» Collected data:
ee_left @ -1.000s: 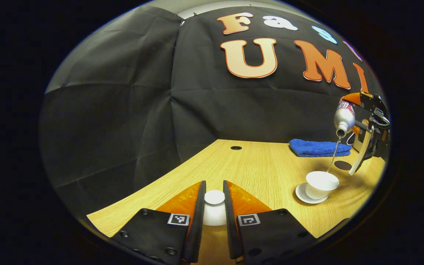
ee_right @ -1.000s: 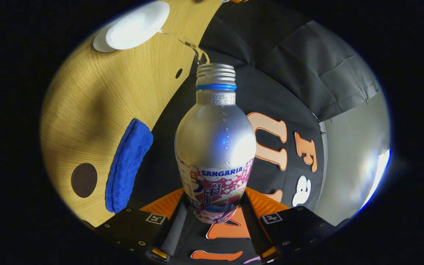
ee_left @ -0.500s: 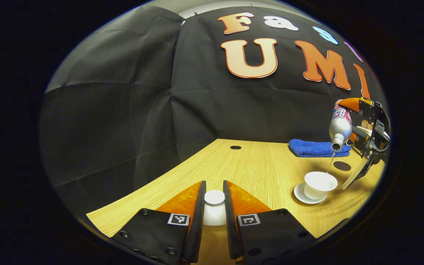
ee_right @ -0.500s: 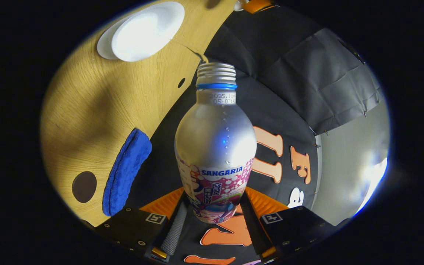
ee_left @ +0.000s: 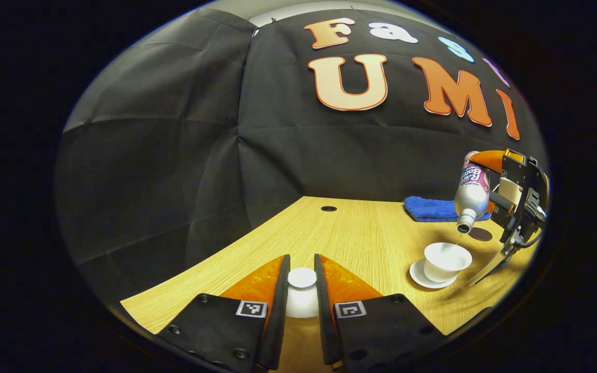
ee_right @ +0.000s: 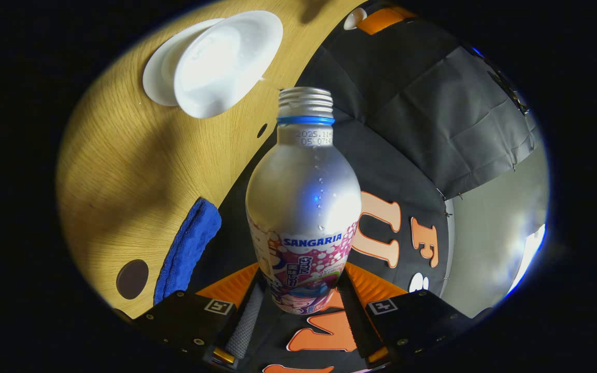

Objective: Open the teacup lid with one hand, grasp the water bottle and pour water into the teacup with the other hand; after pouring, place the water bottle on the coaster and then close the teacup lid.

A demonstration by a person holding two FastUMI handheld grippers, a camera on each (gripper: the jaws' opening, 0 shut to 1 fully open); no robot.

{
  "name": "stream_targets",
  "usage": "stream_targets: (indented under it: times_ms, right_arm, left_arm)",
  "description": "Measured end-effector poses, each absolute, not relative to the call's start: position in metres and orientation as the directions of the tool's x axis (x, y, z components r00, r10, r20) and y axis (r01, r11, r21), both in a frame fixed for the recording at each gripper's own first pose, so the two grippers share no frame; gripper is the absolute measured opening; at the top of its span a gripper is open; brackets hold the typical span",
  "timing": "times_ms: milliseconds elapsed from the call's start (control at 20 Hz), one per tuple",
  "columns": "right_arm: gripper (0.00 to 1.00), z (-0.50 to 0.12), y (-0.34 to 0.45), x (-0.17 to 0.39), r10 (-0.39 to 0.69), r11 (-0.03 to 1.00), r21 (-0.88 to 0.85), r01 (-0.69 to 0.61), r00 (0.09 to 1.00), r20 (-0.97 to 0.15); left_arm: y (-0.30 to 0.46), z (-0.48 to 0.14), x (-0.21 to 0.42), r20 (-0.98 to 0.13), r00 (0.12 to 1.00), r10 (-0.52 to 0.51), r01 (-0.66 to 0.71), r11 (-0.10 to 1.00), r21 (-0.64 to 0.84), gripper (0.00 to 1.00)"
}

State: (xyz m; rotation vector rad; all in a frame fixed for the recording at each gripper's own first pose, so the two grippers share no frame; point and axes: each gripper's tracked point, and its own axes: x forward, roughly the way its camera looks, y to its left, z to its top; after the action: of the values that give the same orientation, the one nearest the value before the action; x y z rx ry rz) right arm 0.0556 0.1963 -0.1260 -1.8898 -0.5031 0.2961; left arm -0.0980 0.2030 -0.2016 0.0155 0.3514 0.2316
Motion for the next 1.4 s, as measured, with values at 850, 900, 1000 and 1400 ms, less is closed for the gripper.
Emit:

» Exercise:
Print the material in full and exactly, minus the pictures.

» Result of this exercise:
ee_left @ -1.000s: 
ee_right @ -1.000s: 
ee_left @ -0.500s: 
ee_right @ -0.500s: 
ee_left @ +0.000s: 
ee_right @ +0.000s: 

Objective: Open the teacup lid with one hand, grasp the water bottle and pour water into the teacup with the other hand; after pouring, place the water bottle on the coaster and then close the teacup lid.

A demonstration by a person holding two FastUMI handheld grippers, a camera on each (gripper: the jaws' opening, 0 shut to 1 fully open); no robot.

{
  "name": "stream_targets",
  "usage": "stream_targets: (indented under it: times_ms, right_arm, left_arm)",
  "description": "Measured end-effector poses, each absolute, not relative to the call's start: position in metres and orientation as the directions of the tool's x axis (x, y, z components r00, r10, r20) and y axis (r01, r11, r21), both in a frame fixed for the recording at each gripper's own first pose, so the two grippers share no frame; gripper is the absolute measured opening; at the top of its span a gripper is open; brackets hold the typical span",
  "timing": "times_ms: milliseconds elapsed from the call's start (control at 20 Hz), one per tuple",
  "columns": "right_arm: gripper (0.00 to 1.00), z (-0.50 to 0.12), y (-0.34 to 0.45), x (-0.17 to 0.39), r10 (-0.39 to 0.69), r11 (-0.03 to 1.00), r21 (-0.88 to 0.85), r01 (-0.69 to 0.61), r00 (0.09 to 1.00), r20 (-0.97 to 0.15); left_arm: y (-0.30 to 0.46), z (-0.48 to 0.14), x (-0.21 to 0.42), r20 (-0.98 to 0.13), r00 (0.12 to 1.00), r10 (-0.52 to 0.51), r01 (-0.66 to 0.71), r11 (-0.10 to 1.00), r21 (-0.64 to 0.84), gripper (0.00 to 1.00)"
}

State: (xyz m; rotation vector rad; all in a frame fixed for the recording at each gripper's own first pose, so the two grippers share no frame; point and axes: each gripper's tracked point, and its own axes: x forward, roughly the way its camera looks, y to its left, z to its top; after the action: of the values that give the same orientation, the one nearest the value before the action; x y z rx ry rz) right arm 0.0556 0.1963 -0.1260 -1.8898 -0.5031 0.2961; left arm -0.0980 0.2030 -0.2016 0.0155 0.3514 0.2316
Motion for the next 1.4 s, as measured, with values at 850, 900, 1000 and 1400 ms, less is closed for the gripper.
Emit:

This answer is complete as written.